The problem
Among the lines below, the one containing "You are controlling" opens the range and the one containing "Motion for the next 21" closes it. Print that range exactly, without the pictures.

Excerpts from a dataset
-=-=-
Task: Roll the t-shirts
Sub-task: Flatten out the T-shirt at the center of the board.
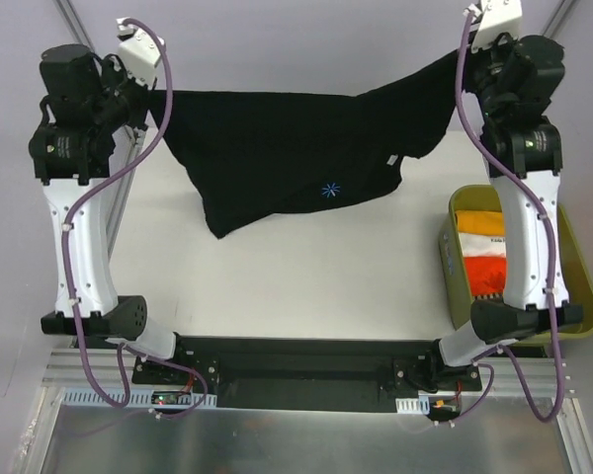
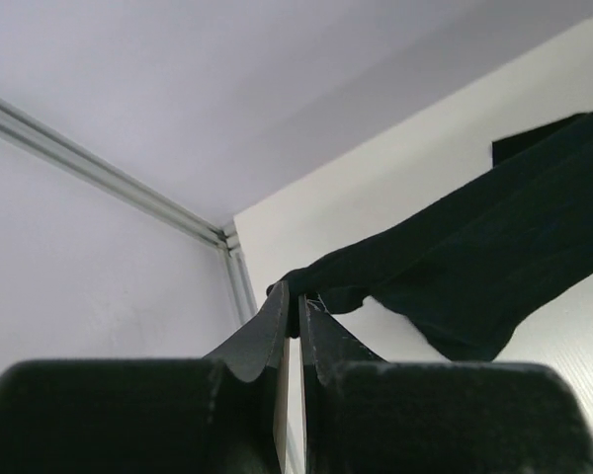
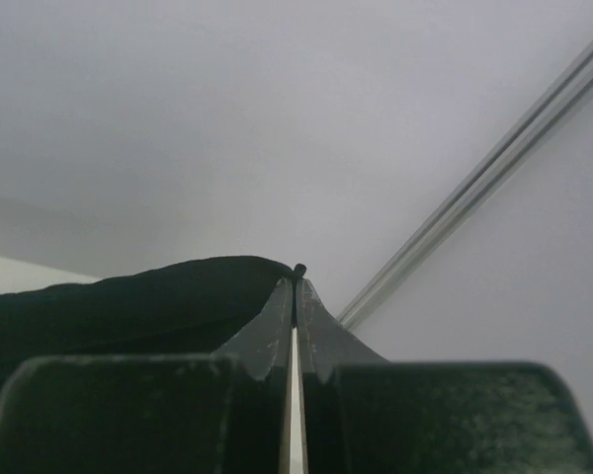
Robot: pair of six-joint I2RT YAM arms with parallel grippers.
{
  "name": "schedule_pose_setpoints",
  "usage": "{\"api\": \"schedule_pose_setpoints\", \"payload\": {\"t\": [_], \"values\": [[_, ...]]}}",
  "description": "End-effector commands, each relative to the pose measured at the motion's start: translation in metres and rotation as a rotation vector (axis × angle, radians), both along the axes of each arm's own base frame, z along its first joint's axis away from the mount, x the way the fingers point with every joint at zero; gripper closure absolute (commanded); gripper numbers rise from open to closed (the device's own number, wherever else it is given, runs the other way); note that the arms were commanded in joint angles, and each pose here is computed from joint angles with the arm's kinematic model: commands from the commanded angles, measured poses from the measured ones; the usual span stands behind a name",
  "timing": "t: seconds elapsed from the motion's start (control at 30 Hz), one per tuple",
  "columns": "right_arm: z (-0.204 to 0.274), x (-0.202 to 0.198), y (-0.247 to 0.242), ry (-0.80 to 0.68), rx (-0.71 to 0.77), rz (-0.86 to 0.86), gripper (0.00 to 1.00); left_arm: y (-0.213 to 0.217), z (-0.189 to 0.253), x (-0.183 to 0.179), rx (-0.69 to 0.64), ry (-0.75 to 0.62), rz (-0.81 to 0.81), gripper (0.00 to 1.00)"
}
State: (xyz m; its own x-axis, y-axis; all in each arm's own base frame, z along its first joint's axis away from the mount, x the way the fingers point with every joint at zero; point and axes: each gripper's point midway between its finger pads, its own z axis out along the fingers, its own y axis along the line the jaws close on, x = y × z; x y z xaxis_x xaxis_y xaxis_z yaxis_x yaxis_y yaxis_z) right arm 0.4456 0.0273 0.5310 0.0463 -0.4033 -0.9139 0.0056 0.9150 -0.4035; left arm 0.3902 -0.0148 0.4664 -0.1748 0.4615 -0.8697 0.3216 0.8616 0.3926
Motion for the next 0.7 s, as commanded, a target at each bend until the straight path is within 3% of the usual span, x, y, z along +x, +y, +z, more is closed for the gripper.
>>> {"api": "schedule_pose_setpoints", "payload": {"t": [0.0,0.17,0.5,0.67], "values": [[0.105,-0.083,-0.007,-0.301,-0.035,0.009,0.99,0.012,0.091,-0.060,-0.025,-0.277,0.083,1.00],[0.145,-0.164,-0.004,-0.438,-0.046,0.064,0.99,0.016,0.142,-0.113,-0.003,-0.465,0.100,1.00],[0.186,-0.315,-0.016,-0.640,0.136,0.209,0.99,0.027,0.201,-0.261,0.065,-0.792,0.170,1.00],[0.220,-0.358,-0.027,-0.774,0.175,0.185,0.99,0.035,0.230,-0.303,0.117,-0.937,0.224,1.00]]}}
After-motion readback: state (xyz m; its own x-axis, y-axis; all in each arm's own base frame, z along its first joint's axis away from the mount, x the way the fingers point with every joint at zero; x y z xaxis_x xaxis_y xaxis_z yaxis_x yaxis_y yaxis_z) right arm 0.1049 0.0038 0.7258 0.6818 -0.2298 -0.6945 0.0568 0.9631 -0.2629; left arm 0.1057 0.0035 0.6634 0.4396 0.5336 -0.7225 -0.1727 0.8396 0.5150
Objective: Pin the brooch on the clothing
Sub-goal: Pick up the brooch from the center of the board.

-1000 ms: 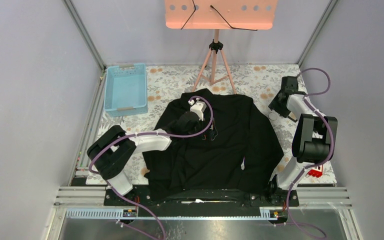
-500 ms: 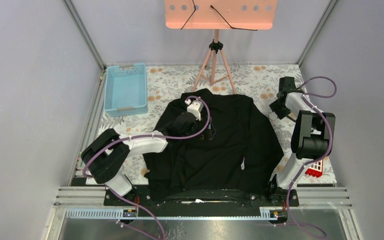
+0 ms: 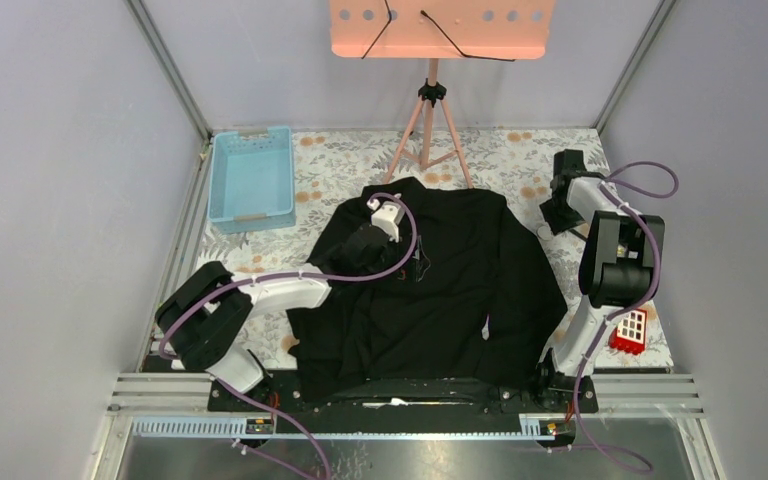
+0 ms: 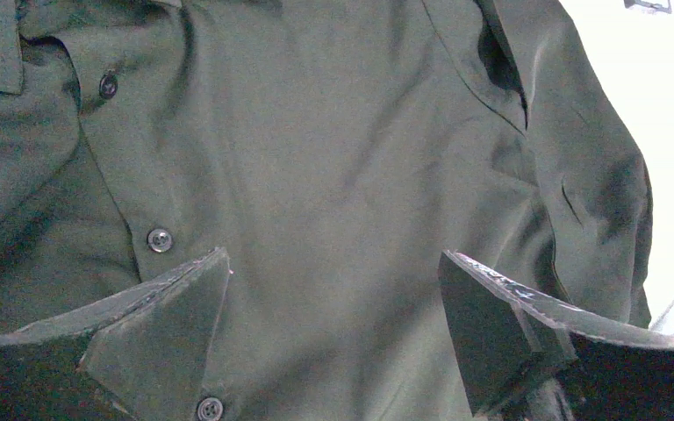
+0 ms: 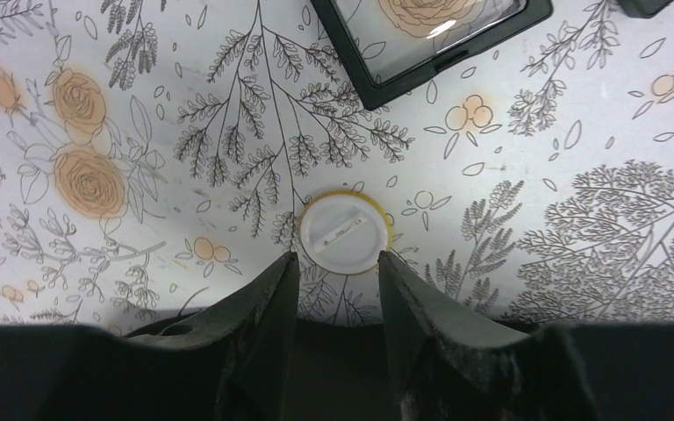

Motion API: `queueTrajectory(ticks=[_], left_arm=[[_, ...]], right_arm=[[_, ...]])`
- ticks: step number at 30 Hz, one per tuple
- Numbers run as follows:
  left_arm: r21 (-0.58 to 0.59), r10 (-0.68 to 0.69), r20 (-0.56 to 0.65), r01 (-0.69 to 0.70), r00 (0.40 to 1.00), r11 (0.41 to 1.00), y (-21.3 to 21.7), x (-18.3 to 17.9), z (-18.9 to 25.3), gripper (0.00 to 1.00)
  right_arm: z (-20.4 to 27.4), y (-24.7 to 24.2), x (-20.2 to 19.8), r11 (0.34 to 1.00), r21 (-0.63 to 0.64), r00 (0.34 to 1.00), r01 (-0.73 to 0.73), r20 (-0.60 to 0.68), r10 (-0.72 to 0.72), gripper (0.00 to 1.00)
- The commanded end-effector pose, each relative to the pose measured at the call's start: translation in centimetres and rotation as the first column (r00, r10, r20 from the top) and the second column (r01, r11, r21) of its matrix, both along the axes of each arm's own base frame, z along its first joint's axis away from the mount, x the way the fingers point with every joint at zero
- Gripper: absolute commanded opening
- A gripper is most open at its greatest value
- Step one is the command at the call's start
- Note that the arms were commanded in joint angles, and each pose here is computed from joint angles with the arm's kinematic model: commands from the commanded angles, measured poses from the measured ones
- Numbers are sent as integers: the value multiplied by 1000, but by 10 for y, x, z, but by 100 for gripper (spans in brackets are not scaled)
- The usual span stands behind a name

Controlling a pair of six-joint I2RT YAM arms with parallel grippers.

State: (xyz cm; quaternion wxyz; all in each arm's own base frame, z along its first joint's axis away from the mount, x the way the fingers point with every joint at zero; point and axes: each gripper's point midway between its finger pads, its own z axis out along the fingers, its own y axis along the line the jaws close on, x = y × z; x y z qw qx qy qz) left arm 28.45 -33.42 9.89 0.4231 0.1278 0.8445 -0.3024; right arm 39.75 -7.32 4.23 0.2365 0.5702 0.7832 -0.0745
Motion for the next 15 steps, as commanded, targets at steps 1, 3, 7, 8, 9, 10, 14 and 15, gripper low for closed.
queueTrajectory(ticks=[1,3,7,8,9,10,14,15], left_arm=[[-66,-9,75,14,997,998,-1,3,30,97],[-65,-10,77,15,997,998,1,1,30,97],[-65,-5,77,10,997,998,5,1,29,97],[-65,-3,76,8,997,998,6,1,29,97],[-65,-2,75,7,997,998,6,1,29,97],[-64,-1,74,6,997,998,8,1,29,97],[-69,11,81,-6,997,998,13,1,34,97],[-72,16,84,-10,996,997,15,2,36,97]], right_arm=[[-2,-5,4,996,-27,996,85,-18,-85,46],[-3,-5,7,995,-26,995,95,-16,-95,46],[-5,-5,12,993,-14,993,118,-13,-119,46],[-5,-4,13,993,-10,993,120,-16,-120,46],[-5,-4,14,992,-5,992,123,-23,-123,46],[-6,-3,13,992,-3,992,123,-33,-123,47],[-6,-3,13,992,-2,990,123,-66,-123,47],[-6,-2,13,993,-2,990,122,-74,-122,47]])
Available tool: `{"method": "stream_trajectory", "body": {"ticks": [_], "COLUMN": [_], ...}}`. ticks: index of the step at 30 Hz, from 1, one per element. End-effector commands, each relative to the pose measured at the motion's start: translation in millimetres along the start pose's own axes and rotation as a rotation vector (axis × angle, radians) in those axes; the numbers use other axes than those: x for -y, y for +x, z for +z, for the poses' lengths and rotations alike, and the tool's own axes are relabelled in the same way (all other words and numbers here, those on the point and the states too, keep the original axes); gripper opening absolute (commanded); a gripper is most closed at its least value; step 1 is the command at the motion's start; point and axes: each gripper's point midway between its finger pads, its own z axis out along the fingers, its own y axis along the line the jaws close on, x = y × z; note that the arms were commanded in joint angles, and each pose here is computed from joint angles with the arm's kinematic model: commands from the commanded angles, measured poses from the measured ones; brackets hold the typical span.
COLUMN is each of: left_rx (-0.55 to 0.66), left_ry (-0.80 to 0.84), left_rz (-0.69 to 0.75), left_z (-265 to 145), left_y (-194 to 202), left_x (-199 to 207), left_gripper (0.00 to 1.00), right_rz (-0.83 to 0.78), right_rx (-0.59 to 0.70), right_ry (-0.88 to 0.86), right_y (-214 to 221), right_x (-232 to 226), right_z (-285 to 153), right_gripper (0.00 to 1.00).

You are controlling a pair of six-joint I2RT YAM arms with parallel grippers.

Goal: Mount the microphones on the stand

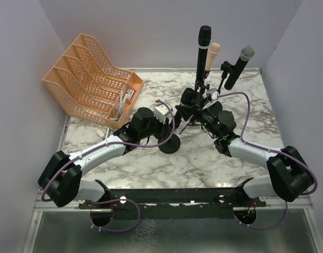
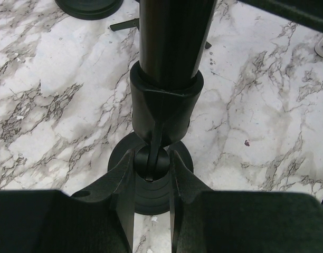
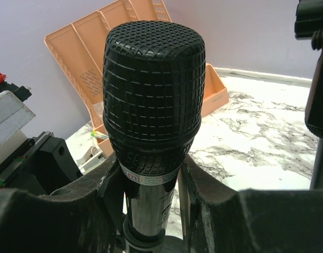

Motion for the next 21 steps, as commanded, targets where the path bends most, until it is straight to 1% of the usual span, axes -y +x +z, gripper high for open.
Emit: {"method": "stream_trajectory", "body": {"ticks": [1, 5, 10, 12, 13, 16, 18, 19, 21], "left_rx": [-0.005, 0.001, 0.005, 0.004, 0.005, 0.009, 0.013, 0.015, 0.024], "left_ry": [-0.03, -0.026, -0.031, -0.039, -0.044, -0.073, -0.09, -0.1, -0.125], "left_rz": [-0.053, -0.054, -0.05, -0.049, -0.048, -0.047, -0.045, -0.045, -0.048], "left_z": [6.4, 6.7, 6.9, 6.7, 6.4, 4.5, 2.9, 2.1, 0.5], "left_y": [10.7, 9.6, 9.1, 9.6, 9.5, 9.4, 9.1, 9.4, 8.1], "left_x": [-3.2, -2.7, -3.7, -5.2, -5.9, -10.9, -13.7, -15.4, -19.4], "left_gripper": [0.0, 0.0, 0.0, 0.0, 0.0, 0.0, 0.0, 0.0, 0.0], "right_rz": [0.145, 0.15, 0.158, 0.16, 0.155, 0.158, 0.17, 0.173, 0.175], "right_rx": [-0.723, -0.728, -0.717, -0.697, -0.672, -0.552, -0.454, -0.401, -0.302], "right_ry": [-0.047, -0.051, -0.047, -0.038, -0.038, 0.0, 0.037, 0.058, 0.103], "right_y": [197.0, 197.9, 188.7, 176.4, 166.5, 123.5, 87.2, 68.2, 30.5], "right_x": [-10.3, -11.1, -13.3, -14.9, -16.6, -20.2, -22.5, -22.9, -22.6], "right_z": [-97.6, -97.4, -90.8, -84.2, -79.6, -63.9, -54.0, -49.3, -43.0], "right_gripper": [0.01, 0.01, 0.01, 0.06, 0.1, 0.27, 0.37, 0.4, 0.42]}}
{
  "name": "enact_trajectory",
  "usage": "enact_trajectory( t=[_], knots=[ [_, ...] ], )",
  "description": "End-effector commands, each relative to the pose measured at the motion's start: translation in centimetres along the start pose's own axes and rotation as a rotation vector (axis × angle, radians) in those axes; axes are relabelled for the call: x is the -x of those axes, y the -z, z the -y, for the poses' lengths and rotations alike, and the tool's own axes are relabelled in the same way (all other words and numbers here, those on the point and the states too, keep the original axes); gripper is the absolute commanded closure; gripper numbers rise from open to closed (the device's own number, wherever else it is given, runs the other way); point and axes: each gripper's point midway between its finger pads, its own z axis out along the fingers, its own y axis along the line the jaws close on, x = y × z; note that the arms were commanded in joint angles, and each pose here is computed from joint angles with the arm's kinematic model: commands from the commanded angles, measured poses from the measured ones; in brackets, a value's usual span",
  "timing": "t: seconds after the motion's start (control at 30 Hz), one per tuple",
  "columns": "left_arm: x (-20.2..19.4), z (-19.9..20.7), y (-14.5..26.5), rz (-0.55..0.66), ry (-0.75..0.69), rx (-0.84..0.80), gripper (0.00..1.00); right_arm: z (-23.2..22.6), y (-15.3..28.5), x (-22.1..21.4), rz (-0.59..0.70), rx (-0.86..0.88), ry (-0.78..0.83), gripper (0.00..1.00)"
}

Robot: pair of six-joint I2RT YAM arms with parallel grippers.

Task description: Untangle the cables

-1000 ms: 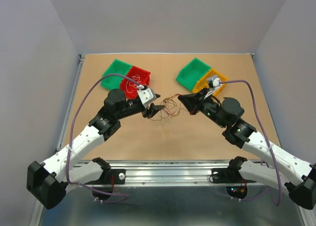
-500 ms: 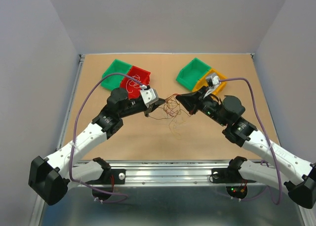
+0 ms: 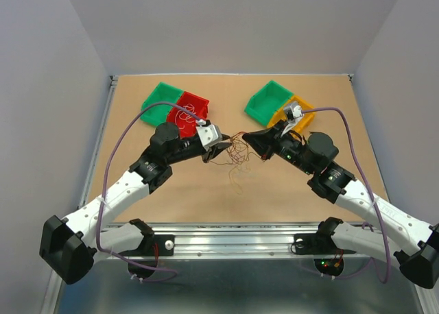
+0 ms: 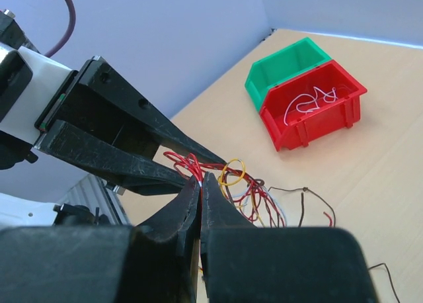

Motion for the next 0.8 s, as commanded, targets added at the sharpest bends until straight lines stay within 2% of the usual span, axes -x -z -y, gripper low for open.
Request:
enact_trajectory(
  t=[0.0, 0.03, 0.07, 0.23, 0.3, 0.33, 0.4, 0.53, 0.57, 0.63, 0.67, 0.77],
  knots=[
    [1.3, -0.3, -0.4, 0.044, -0.046, 0.011, 0.59, -2.5, 0.0, 4.9, 0.116, 0.074, 0.012, 0.99],
    [1.3, -0.4, -0.5, 0.044, -0.045, 0.017, 0.56, -2.5, -0.1, 4.9, 0.116, 0.074, 0.012, 1.00],
    [1.3, -0.7, -0.5, 0.041, -0.047, 0.035, 0.47, -2.6, 0.0, 5.0, 0.119, 0.076, 0.012, 0.99],
    [1.1, -0.8, -0.3, 0.050, -0.073, 0.047, 0.47, -2.7, 0.1, 5.6, 0.133, 0.077, 0.011, 0.99],
    [1.3, -0.7, -0.2, 0.060, -0.083, 0.045, 0.56, -2.9, 0.2, 5.7, 0.135, 0.081, 0.009, 0.99],
    [1.5, -0.6, 0.0, 0.068, -0.090, 0.047, 0.67, -3.0, 0.2, 5.8, 0.135, 0.084, 0.008, 0.99],
    [1.6, -0.4, 0.3, 0.074, -0.106, 0.043, 0.71, -3.0, 0.3, 5.9, 0.139, 0.086, 0.009, 0.99],
    [1.8, 0.4, 0.9, 0.098, -0.142, 0.018, 0.71, -3.1, 0.4, 6.2, 0.146, 0.086, 0.007, 0.99],
    [1.9, 0.6, 1.0, 0.104, -0.146, 0.014, 0.80, -3.3, 0.4, 6.2, 0.144, 0.094, 0.004, 0.99],
    [2.1, 0.6, 1.0, 0.110, -0.149, 0.015, 0.90, -3.5, 0.4, 6.3, 0.143, 0.102, 0.004, 0.99],
    [2.2, 0.6, 1.0, 0.110, -0.141, 0.015, 1.00, -3.6, 0.4, 6.4, 0.145, 0.105, 0.005, 0.99],
    [2.0, 0.8, 0.9, 0.106, -0.136, 0.004, 1.00, -3.4, 0.5, 6.6, 0.153, 0.095, 0.009, 0.99]
  ],
)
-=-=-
Result of this task
You are controlling a pair of six-joint I2RT YAM arms with parallel grippers.

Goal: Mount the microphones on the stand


Motion for the next 21 steps, as commanded, targets where the path bends most, until it is straight to 1% of the usual span, axes -y +x +z, gripper high for open.

The output is complete, and nothing more is needed.